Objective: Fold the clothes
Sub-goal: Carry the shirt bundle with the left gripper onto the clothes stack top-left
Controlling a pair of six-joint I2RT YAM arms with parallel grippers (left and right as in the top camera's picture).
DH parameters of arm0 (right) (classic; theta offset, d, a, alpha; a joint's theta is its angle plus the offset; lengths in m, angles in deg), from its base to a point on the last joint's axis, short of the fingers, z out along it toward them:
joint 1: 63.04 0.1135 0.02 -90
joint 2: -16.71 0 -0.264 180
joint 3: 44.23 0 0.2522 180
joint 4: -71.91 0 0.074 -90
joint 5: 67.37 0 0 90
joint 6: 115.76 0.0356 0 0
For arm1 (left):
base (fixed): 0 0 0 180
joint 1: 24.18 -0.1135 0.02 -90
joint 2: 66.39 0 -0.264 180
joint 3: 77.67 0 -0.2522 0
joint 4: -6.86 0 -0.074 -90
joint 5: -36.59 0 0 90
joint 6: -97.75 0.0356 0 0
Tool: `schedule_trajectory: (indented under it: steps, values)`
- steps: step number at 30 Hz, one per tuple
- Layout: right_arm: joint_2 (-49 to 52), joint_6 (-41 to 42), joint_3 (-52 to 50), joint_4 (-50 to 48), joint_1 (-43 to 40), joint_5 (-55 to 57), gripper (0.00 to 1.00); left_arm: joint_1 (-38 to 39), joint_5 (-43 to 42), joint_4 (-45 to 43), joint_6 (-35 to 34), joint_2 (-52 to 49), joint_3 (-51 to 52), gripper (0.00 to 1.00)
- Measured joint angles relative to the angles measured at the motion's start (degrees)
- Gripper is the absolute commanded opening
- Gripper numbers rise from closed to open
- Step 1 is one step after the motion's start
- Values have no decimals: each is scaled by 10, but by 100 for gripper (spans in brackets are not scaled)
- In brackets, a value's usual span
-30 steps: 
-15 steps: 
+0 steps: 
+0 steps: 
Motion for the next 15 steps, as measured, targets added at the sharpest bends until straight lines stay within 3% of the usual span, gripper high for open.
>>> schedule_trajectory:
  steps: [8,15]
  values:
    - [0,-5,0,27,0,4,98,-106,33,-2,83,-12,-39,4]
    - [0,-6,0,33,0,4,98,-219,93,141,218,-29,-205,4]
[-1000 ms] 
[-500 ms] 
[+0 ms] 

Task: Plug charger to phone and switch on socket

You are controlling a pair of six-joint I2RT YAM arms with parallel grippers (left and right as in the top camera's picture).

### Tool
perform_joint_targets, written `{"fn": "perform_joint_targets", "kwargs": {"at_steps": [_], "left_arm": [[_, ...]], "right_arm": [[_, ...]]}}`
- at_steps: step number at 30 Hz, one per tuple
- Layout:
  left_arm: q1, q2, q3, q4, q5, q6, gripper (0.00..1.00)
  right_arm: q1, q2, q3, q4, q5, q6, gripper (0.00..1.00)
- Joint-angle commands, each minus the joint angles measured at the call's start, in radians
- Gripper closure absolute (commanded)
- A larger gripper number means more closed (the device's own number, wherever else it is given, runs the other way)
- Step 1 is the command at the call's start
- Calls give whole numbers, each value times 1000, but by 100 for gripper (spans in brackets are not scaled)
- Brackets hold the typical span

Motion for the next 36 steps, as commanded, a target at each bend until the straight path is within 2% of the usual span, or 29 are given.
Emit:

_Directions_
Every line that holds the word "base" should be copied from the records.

_Solved exercise_
DH parameters of arm0 (right) (classic; theta offset, d, a, alpha; a joint's theta is its angle plus the offset; lengths in m, angles in deg), from its base to a point on the last joint's axis, short of the fingers, z out along it toward them:
base (fixed): 0 0 0 180

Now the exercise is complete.